She blinded me with “Science!”

No apologies for putting that song in your head.

Others have approached this subject, but I felt the need to post about it because a) no one has covered all the details that I think need to be covered, and b) I don’t think, in our culture right now, another voice chiming in is too many.

In the United States at this time, there is this strange perception of science. It’s as if there’s a breed of people that call themselves “scientists,” and the strange rituals that they practice are called “science.” There is a distinct set of rules that everyone must obey, and pronouncements from scientists are considered beyond reproach. Naturally, those that seem to hold this perception are part of the resistance, referring to ivory towers and scientific dogma. Alongside this is the kneejerk reaction to a perceived elitism – in essence, people being defensive over their own level of education (and/or lack thereof,) and allowing as to how they never needed none of that book larnin’ and have been doing just fine. This is the “common man” that politicians and TV programmers like to pander to.
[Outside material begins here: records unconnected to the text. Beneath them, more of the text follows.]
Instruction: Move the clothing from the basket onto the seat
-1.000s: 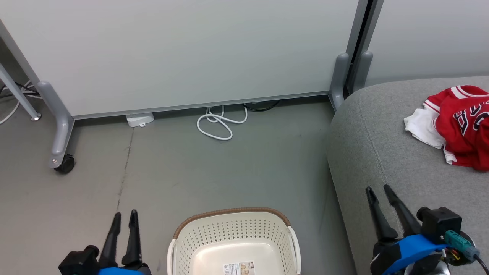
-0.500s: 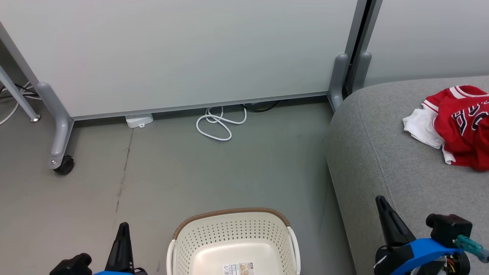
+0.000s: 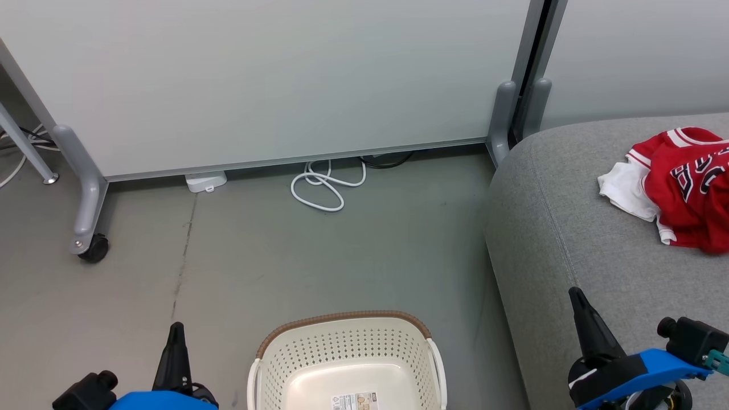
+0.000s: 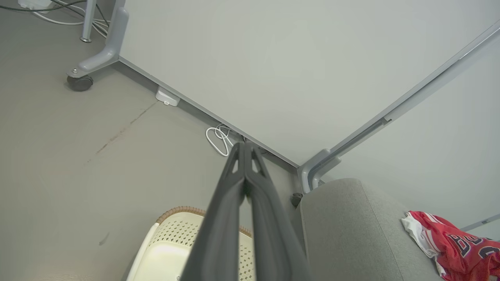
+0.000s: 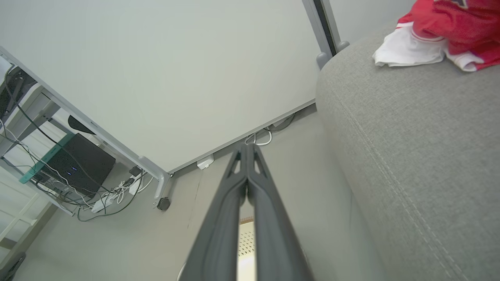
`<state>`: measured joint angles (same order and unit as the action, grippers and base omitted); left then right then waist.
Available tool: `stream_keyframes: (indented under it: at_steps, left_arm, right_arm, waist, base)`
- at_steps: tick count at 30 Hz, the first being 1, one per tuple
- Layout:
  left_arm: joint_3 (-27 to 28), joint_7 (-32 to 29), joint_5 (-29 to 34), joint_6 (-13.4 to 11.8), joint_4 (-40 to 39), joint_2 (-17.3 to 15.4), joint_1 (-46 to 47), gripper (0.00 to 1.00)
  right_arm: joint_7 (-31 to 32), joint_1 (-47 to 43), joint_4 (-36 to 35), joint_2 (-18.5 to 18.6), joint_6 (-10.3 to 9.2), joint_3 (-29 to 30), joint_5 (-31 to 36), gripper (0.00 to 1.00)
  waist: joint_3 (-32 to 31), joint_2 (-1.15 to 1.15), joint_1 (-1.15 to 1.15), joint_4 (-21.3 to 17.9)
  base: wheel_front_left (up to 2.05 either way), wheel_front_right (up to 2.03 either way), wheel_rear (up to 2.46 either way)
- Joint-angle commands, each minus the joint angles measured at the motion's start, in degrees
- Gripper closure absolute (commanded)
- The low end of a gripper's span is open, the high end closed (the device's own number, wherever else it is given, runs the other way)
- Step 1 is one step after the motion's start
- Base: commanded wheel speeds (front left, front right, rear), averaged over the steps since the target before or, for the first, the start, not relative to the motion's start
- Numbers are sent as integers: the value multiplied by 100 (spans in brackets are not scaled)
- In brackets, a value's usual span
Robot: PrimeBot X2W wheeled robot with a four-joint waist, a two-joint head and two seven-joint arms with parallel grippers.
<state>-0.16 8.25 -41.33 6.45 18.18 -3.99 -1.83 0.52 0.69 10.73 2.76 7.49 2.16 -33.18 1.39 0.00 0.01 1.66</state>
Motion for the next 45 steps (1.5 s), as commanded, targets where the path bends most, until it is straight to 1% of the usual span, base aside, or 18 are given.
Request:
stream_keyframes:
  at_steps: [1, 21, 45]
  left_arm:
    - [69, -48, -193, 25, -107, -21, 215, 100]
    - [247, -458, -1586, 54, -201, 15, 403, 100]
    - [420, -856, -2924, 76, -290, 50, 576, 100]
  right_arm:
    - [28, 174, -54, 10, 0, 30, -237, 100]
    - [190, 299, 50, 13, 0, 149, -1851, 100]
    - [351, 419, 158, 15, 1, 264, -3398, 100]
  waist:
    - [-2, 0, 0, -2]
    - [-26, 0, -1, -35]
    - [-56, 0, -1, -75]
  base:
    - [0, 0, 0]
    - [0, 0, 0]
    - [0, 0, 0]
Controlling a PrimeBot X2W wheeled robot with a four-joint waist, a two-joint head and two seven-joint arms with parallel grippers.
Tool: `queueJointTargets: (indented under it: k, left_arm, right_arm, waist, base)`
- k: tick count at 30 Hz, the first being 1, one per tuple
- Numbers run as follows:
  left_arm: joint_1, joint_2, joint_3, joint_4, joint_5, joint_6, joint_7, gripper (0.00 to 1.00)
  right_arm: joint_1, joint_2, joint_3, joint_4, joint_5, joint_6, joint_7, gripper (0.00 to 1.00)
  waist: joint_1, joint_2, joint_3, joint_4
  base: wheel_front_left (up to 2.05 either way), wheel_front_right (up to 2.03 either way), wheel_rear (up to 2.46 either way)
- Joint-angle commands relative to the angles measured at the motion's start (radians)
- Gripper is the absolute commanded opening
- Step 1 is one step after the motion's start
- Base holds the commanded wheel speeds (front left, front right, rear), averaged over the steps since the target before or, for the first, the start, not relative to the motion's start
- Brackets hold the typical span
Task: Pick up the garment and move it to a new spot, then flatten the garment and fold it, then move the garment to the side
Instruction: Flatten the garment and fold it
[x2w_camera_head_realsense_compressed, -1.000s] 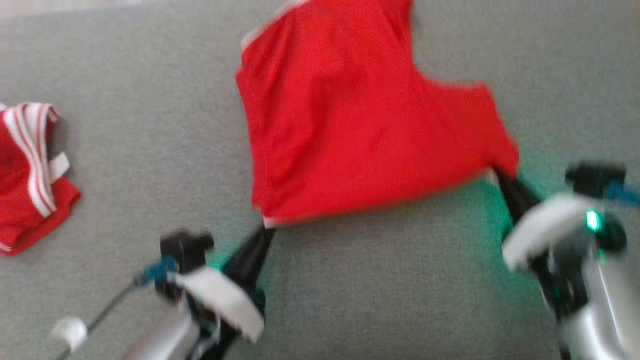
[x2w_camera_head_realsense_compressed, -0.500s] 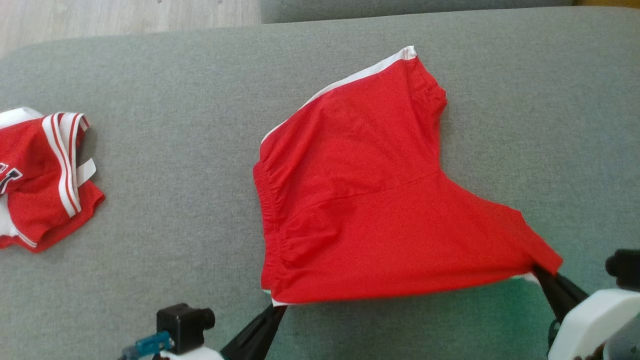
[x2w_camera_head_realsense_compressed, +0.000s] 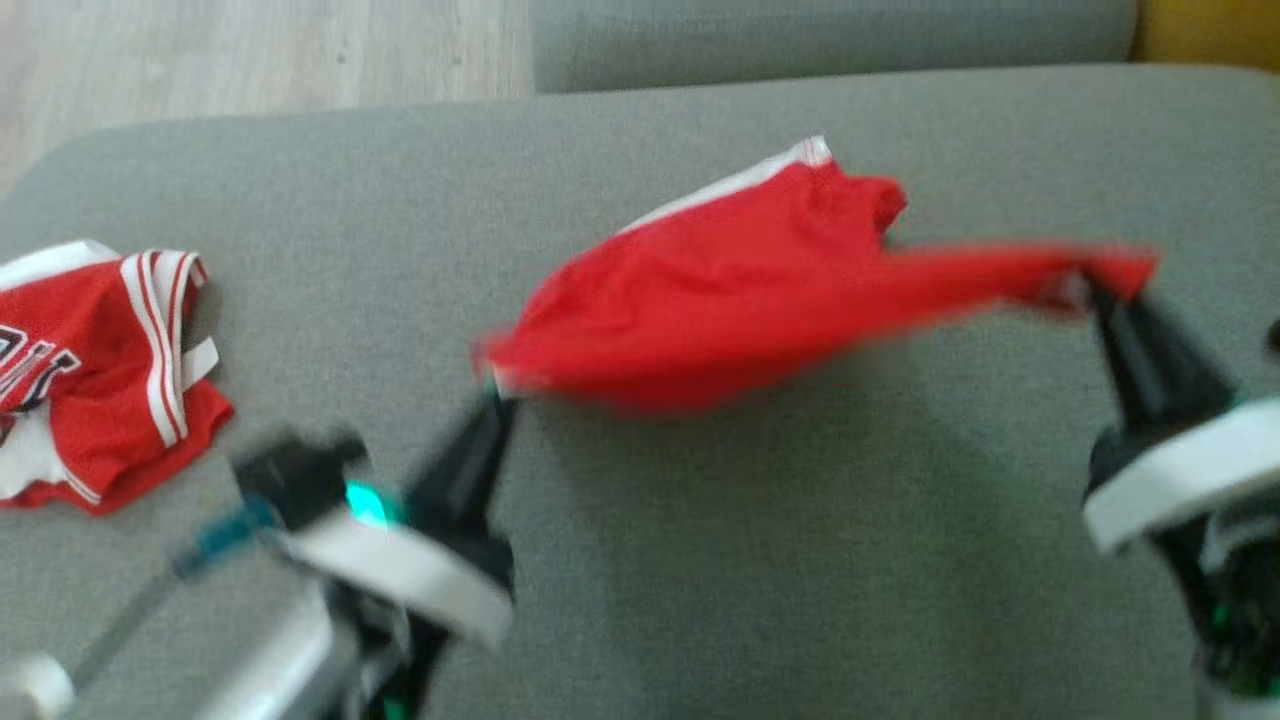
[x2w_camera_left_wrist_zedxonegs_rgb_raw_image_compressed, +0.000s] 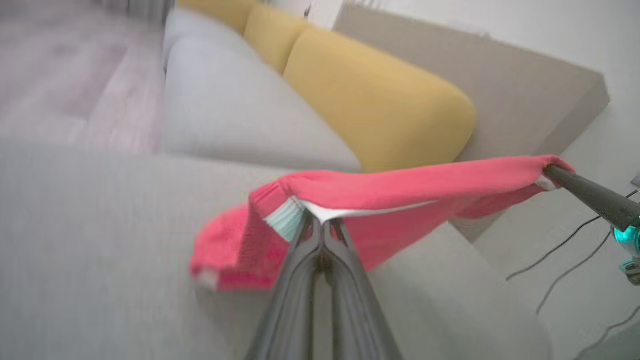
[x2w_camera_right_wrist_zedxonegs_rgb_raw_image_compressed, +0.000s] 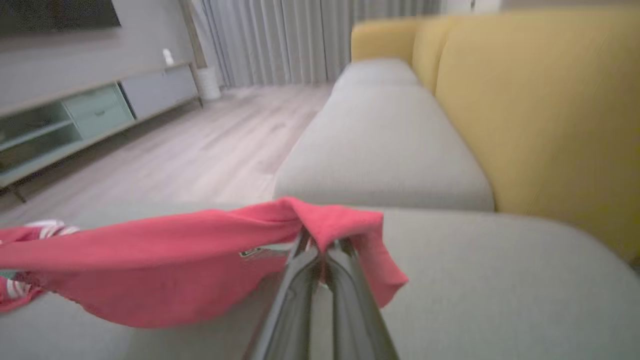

But in a far more subtle way, science and scientists are often held as a distinct subculture, one that borders of the fringes of proper society. Scientists, unable to integrate or even understand common culture, involve themselves in their own little world and, should they dare to intrude, are treated with thinly disguised contempt.

paddrop1To some, this might seem like hyperbole, overstating the case for dramatic effect. But it doesn’t take much effort at all to find real examples of such attitudes. Politicians are notorious for it, and there’s no need to point out how often this comes up in religious circumstances. The amusing thing about this is, the devoutly religious are the ones who seem the most offended by the idea of scientific rules and dogma – the irony of this seems completely lost on them.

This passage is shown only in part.